__YOUR INSTRUCTIONS__:
Your output should be one number, which is how many lines in the material contain "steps".

__INPUT DATA__:

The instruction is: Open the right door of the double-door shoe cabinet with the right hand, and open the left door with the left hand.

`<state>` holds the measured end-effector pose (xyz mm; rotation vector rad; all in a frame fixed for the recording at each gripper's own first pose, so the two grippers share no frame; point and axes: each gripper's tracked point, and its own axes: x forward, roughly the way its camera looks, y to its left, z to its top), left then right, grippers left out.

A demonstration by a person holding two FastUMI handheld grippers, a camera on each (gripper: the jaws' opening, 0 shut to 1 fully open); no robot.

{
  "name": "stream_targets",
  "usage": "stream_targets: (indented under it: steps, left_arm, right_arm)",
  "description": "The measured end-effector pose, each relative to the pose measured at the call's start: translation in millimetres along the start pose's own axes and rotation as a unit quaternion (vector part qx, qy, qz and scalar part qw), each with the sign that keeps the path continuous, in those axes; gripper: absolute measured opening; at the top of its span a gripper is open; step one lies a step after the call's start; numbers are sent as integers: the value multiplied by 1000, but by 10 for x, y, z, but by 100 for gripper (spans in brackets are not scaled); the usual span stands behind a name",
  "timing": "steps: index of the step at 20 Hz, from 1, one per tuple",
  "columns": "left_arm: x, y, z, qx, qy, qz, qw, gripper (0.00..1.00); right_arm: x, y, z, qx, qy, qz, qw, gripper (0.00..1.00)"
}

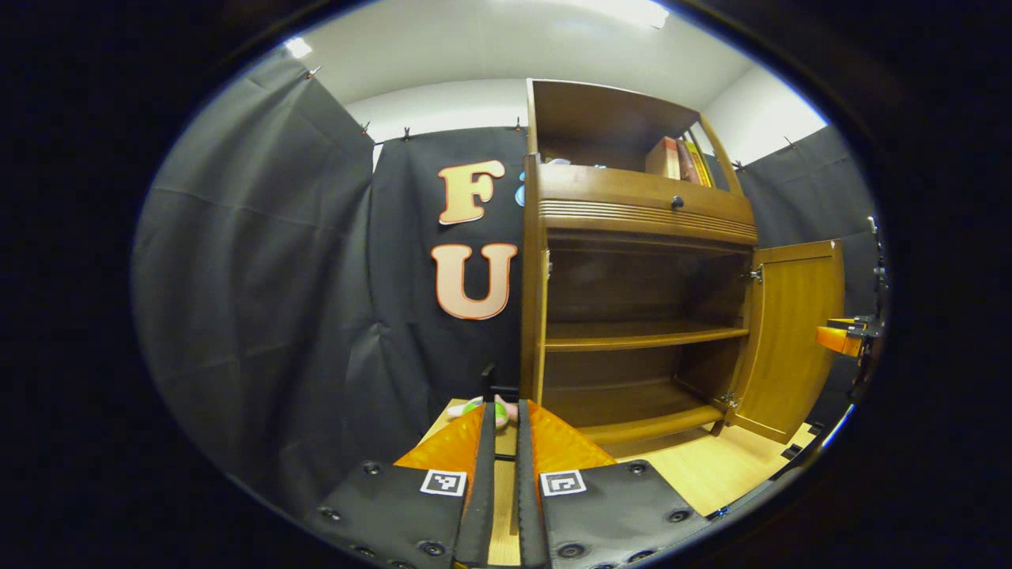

__SOLUTION TO THIS TASK__:
2